Should I avoid trading on Mondays? ›

It's called the Monday effect or the weekend effect. Anecdotally, traders say the stock market has had a tendency to drop on Mondays. Some people think this is because a significant amount of bad news is often released over the weekend.

What time of day are stock prices lowest? ›

During the last 10-15 minutes before market close. Or about an hour after the market opens. And lastly to avoid the lunchtimes as it's generally the quietest time of the market day of you want to get the best price possible for either the buy or the sale.

What day of the week are stocks down the most? ›

However, some traders and investors believe that markets tend to trend downward on Mondays. This can mean much lower returns on Monday than there were to be had on Friday, making Monday traditionally known as a good day of the week to snaffle up potentially undervalued stocks and indices.

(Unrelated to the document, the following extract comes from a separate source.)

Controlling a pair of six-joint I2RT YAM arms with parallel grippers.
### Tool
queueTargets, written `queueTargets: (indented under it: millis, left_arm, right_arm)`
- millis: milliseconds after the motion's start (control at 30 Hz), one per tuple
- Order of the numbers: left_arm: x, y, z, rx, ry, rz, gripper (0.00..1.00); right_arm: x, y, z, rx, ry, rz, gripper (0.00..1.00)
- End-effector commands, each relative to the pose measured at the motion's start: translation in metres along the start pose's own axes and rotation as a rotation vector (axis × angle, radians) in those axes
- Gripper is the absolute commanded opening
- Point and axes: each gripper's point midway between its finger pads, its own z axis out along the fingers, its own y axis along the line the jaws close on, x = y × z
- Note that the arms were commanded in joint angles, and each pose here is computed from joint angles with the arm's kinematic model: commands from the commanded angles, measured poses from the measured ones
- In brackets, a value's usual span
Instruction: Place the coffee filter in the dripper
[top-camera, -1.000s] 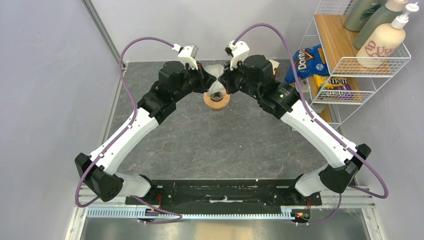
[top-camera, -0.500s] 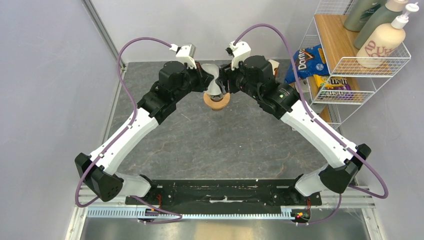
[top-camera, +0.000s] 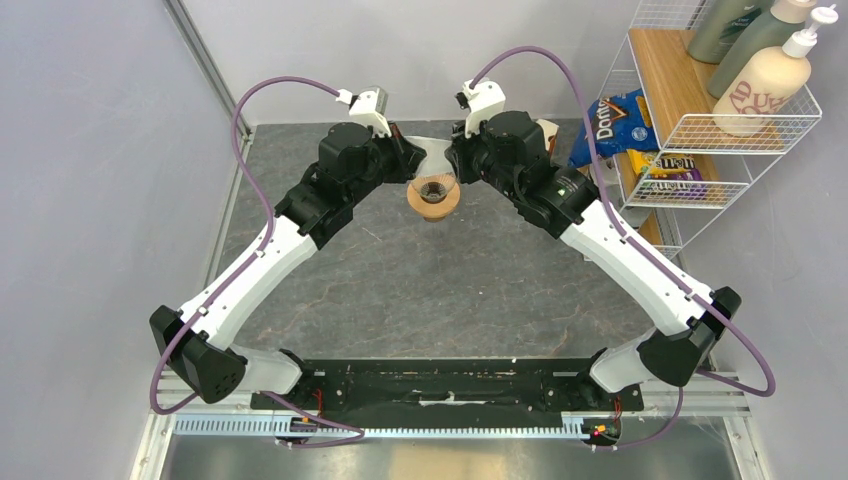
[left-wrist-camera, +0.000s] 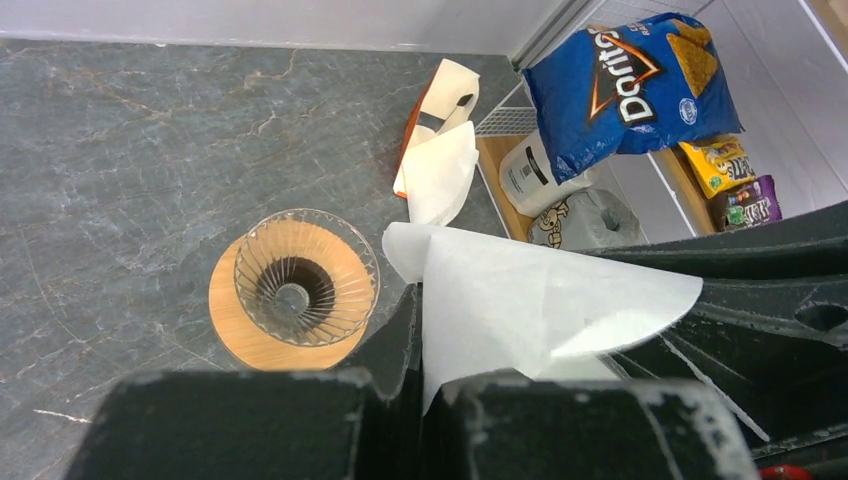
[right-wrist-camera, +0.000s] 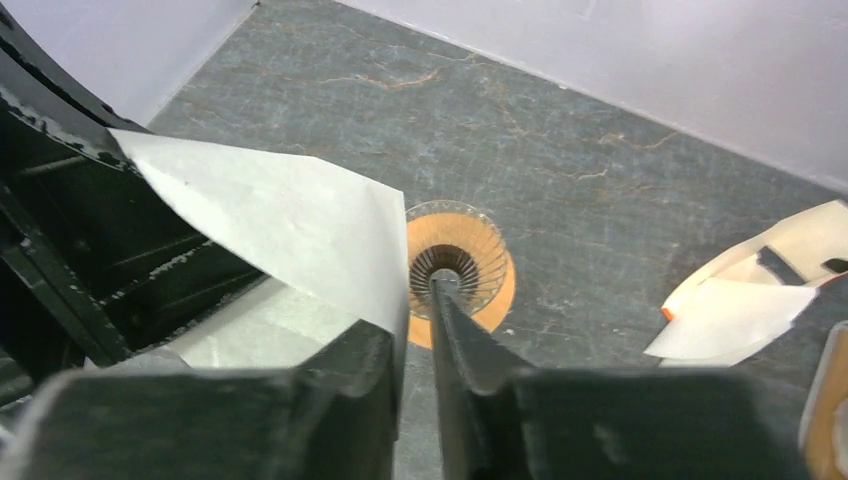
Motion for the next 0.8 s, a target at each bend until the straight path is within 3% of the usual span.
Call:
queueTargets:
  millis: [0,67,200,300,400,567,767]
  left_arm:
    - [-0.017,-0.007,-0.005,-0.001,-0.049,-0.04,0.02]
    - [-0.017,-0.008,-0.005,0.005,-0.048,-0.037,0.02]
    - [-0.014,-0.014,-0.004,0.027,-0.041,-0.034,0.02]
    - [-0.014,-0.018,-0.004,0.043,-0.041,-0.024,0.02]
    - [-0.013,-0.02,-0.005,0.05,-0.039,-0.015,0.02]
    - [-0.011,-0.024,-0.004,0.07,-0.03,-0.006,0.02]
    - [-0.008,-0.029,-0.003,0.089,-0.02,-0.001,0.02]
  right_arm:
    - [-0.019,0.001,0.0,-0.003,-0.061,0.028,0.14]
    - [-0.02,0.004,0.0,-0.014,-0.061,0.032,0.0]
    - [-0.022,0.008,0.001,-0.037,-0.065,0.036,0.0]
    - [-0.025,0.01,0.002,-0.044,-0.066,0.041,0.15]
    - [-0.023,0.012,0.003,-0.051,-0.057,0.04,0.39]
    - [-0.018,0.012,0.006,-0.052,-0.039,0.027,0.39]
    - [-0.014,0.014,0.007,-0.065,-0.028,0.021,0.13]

Is it better to buy stocks on Monday or Friday? ›

Mondays and Fridays tend to be good days to trade stocks, while the middle of the week is less volatile. Historically, April, October, and November have been the best months to buy stocks, while September has shown the worst performance.

Why do stocks crash on Mondays? ›

The “weekend effect” is a prominent trend noted in stock markets the world over. The weekend effect, sometimes also called the Monday effect, refers to an anomaly where the stock prices are high on Friday and comparatively lower on Monday when the weekend has passed.

What is the 10 am rule in trading? ›

Some traders follow something called the "10 a.m. rule." The stock market opens for trading at 9:30 a.m., and the time between 9:30 a.m. and 10 a.m. often has significant trading volume. Traders that follow the 10 a.m. rule think a stock's price trajectory is relatively set for the day by the end of that half-hour.